There was no difference in survival among patients with the four molecular subtypes evaluated in the TCGA study and comparison of the distribution of subtypes between western and eastern patients revealed a similar distribution in both populations15. Additional studies including larger numbers of patient samples are needed to better clarify the relationships among geographic regions, ethnic characteristics, and the biological profile of GC.

Prognostic value of EBV

The impact of EBV infection on the overall survival of GC patients remains a topic of debate. All studies that have evaluated this issue were retrospective and, therefore, provide an unsatisfactory level of evidence to allow definitive conclusions.

An international pooled analysis including 13 studies, totaling 4,599 patients, suggested that EBV-positive GC is associated with better prognosis, with a 28% reduction in relative risk of death (HR, 0.72; 95% CI, 0.61-0.86)38. EBV-positive patients had an estimated median survival of 8.5 years compared to 5.3 years for EBV-negative patients (p = 0.006). EBV infection status was a prognostic factor, alongside TNM stage, age, anatomic subsite, and degree of differentiation. Likewise, exploratory analysis of a pivotal Dutch Trial, investigating the prognostic influence of EBV status, showed better cancer-related survival and disease-free survival in an EBV-positive patient subgroup, which could be explained by decreased nodal involvement, reduced residual disease and younger age in this subgroup18.

By contrast, in a retrospective analysis including 123 EBV-positive GC patients and 405 EBV-negative controls, superior overall survival was demonstrated in the former group, but only in univariate analysis. The statistical significance was lost when other prognostic variables were included in multivariate analysis39. Similarly, a study where 457 patients samples were analyzed by tissue microarray did not identify any correlation between EBV infection and survival27.
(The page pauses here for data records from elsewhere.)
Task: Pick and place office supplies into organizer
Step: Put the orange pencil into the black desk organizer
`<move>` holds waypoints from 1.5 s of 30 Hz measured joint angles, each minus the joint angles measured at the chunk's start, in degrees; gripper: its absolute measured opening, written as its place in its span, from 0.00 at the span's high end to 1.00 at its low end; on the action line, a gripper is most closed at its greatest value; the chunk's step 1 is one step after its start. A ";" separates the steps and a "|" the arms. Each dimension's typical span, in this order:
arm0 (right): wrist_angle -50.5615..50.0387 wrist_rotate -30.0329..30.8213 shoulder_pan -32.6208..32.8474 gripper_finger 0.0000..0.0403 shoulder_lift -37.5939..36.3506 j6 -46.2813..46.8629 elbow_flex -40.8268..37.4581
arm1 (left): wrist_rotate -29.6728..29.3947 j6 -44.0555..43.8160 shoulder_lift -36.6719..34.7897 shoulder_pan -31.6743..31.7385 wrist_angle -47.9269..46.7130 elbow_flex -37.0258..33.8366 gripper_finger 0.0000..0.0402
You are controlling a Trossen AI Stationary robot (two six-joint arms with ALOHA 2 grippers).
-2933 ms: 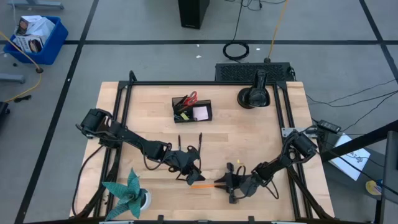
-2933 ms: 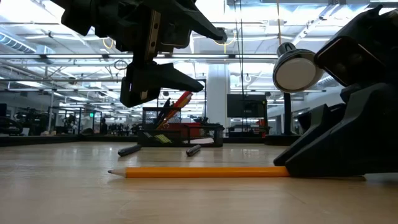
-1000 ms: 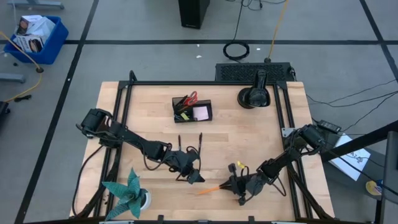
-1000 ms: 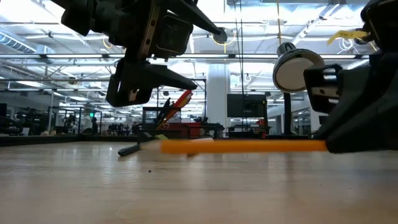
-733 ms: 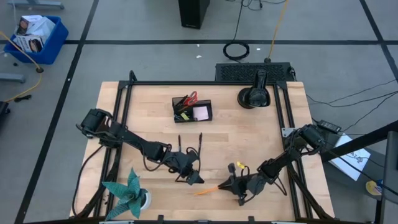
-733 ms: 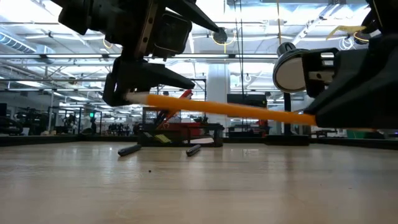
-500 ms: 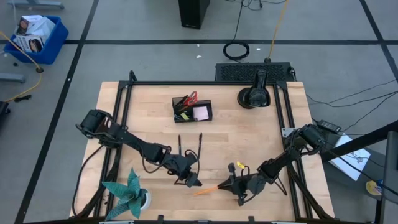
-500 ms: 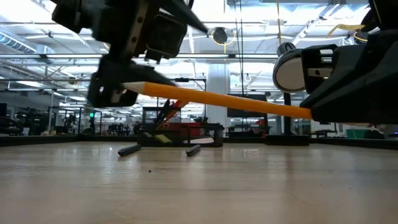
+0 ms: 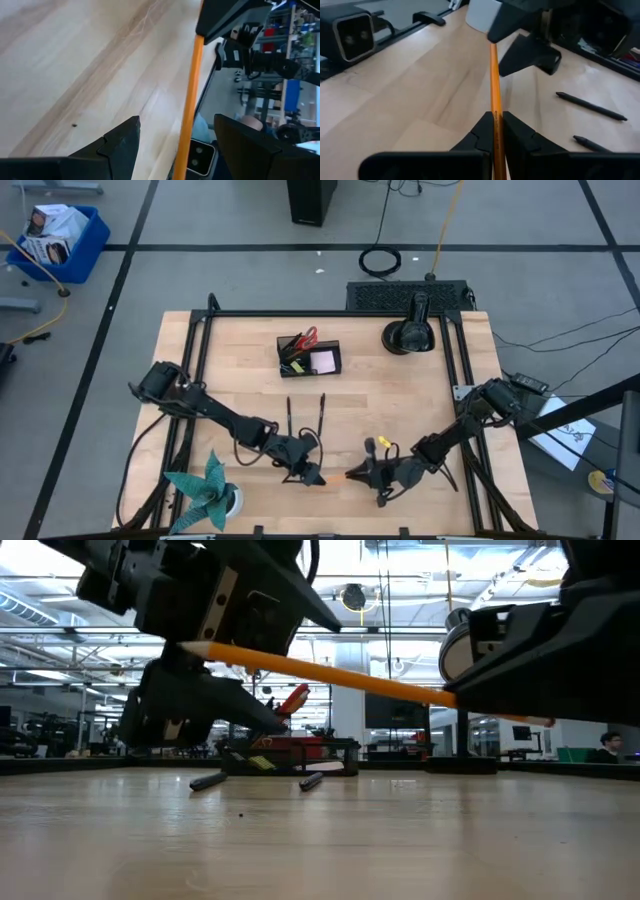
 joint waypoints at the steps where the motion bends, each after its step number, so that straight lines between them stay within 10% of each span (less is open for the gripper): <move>1: -0.24 -0.04 -0.14 0.96 0.00 -0.40 0.14 | 0.23 -0.14 0.40 0.01 0.79 0.00 0.36; 17: -2.47 -0.06 -0.75 0.96 0.00 -2.69 1.67 | 2.51 -0.42 1.76 -0.66 2.98 0.00 0.37; 35: -2.30 -0.30 -1.24 0.96 0.00 -2.08 1.64 | 2.14 3.03 1.67 -0.63 3.47 0.13 0.95; 45: -2.17 -0.11 -1.21 0.96 0.00 -2.97 1.62 | 1.86 4.67 1.63 -0.77 4.19 0.09 0.95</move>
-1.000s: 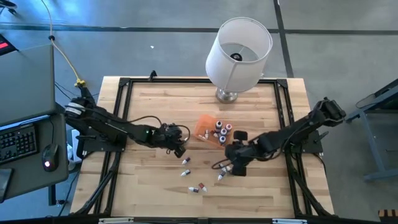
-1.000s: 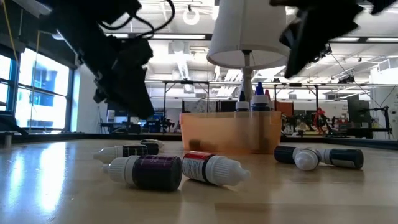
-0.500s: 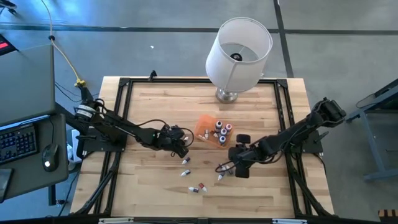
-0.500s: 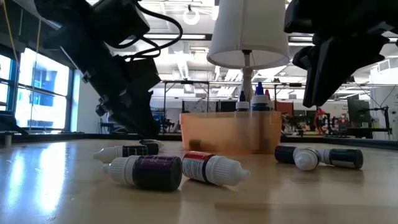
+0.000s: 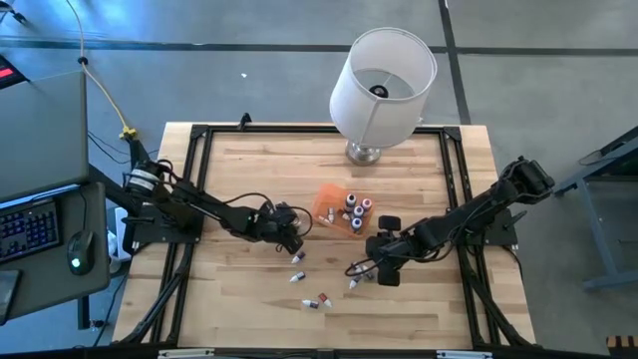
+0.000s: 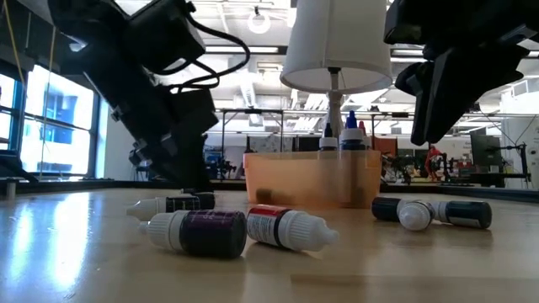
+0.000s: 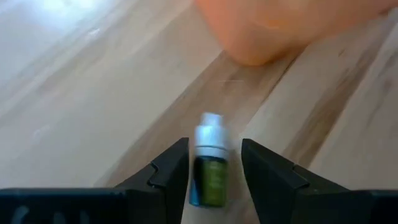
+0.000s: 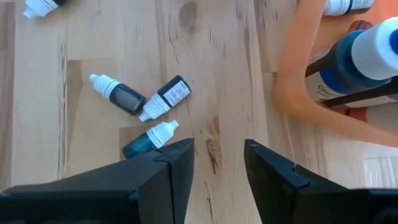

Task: Pick & Place food coloring
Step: Put the small green food coloring bottle into the orange bin

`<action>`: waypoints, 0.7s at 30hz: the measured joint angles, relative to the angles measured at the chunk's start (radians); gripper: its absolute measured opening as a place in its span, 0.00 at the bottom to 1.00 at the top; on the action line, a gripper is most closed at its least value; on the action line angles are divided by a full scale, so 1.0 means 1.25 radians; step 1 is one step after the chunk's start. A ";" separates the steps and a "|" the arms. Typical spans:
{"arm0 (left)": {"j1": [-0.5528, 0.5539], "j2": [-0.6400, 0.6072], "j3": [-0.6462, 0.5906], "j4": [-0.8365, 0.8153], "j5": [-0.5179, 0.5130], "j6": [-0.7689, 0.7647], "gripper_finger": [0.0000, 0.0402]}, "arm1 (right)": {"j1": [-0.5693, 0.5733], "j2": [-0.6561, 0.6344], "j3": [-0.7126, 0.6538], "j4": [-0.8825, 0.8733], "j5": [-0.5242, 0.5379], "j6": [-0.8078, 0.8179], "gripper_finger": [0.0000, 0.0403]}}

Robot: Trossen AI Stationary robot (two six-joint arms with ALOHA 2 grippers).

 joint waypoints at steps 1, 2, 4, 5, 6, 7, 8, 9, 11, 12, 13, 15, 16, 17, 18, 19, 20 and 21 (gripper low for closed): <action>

Host immune response to EBV infection appears to influence the prognosis of neoplastic disease, mainly when predominated by CD3+ and CD8+ T-lymphocytes, and is one hypothesis to explain the distinct pattern of survival in this subtype of GC. In lymphoepithelioma-like carcinoma, a rare GC and an established EBV-associated form of the disease, three histological subtypes can be identified based on host inflammatory response, typical lymphoepithelioma-like carcinoma, Crohn's disease-like lymphocytic reaction, and conventional adenocarcinoma. The first two subtypes appear to be associated with better prognosis39.

EBV-positive GC in Brazil

EBV-positive GC patients from the Brazilian population appear to present with similar prevalence and clinicopathological features to those reported worldwide. A study of 149 Brazilians of Japanese origin and 151 without Japanese origin demonstrated 4.7% and 11.2% of EBV-positive GC in each group, respectively40. Another study involving 53 Brazilian patients from the State of São Paulo revealed 11.3% positivity, with male predominance (83.3%), median age of 59 years and a higher incidence of lesions in the gastric antrum (41.5%)41. Similarly, a prevalence of 9.6% was found in 39 patients from the City of Belém, State of Pará20, and another study, also involving a population from Northern Brazil, but including only ten GC patients and six controls without tumor, found that eight patients had EBV DNA in their tumor cells, with no positivity in the control group22. There is no data available about the prognostic value of EBV infection in the Brazilian population.

Therapeutic implications

The identification of genetic and epigenetic abnormalities and the recognition of the complex relationships between them are the first steps towards genome-guided personalized therapy. In recent years, several genetic and epigenetic abnormalities have been demonstrated in GC, leading to the identification of potential therapeutic targets (Figure 1). These results have emerged from exome sequencing studies of small numbers of patient samples; therefore, the global molecular portrait of GC remains incomplete. Nevertheless, several genetic abnormalities have been described, and some have been further validated, demonstrated to be targetable, and have already resulted in clinical studies or promising ongoing trials (Table 1). Furthermore, the rates of these abnormalities seem to differ according to GC-molecular subtype15) (Figure 2). In respect of genetic and epigenetic abnormalities enriched in EBV-positive GC, the pathways detailed in the following sections have been explored for therapeutic potential.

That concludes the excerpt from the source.